By the way, a double optical disc is mounted on a spindle, and in the case of constant angular velocity (CAV), for example, 1.8
It is rotated at a constant speed of about 0 rpm, and in this state, recording and reproduction of signals is performed by the optical head. However, due to the large capacity of optical discs, it is necessary to increase the transfer rate, especially when transferring signals in bulk.
For this reason, it is being considered to increase the rotational speed of the disk.

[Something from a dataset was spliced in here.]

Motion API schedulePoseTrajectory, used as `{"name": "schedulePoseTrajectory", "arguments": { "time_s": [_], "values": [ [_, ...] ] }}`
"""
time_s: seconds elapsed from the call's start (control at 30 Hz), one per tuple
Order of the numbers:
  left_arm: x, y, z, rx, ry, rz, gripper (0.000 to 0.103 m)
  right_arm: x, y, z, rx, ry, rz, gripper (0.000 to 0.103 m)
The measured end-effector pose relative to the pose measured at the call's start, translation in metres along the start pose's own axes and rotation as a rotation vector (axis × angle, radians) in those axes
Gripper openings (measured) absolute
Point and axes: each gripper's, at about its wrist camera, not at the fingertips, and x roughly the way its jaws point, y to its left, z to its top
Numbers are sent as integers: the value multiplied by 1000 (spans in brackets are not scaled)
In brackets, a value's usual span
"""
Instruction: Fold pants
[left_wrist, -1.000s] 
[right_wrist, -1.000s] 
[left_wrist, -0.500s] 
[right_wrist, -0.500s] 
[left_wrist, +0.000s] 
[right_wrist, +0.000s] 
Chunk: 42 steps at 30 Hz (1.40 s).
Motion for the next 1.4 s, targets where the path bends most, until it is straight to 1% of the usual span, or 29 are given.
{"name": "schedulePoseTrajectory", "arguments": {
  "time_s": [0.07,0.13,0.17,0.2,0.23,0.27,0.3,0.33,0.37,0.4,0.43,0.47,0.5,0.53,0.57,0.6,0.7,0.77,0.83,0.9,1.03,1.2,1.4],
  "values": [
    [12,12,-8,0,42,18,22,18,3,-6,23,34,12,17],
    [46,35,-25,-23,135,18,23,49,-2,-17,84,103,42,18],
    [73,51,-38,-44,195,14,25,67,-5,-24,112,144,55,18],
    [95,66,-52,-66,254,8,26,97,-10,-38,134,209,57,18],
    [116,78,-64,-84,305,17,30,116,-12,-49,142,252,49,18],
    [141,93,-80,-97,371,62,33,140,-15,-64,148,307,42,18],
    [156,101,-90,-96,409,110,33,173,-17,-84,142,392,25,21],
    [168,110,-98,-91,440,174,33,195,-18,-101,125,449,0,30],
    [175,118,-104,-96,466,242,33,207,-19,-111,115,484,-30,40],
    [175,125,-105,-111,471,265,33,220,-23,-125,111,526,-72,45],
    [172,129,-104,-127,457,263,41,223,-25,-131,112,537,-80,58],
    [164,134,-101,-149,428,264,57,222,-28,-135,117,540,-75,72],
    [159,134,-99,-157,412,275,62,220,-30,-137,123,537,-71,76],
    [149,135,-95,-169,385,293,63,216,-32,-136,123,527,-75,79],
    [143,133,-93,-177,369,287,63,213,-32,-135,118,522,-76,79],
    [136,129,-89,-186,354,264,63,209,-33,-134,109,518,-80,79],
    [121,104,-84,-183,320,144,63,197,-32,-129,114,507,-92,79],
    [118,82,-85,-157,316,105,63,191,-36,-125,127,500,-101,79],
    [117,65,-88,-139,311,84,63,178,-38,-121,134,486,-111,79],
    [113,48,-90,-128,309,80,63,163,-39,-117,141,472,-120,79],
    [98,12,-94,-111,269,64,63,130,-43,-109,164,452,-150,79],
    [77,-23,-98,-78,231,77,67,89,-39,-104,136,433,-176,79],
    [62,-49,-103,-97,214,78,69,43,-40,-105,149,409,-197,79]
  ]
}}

However, as the rotational speed of the disk becomes faster, the vertical acceleration of the disk surface due to this rotation, so-called surface runout acceleration, increases (the surface runout acceleration is proportional to the square of the rotational speed), and the focus servo increases. It becomes easy to come off. In other words, for example, if the disk rotation speed is doubled in order to double the transfer rate, the surface runout acceleration will be four times that of the conventional one. Therefore, in order to increase the transfer rate, it is necessary to It is necessary to keep the amount of warpage small. This kind of warpage of the disk substrate occurs during disk substrate molding or disk substrate bonding.In order to reduce the amount of warpage during disk substrate molding, the molded substrate is heated in a high temperature atmosphere. A technique for removing molding distortion by annealing is known (for example, JP-A-62-252548 and JP-A-62264483).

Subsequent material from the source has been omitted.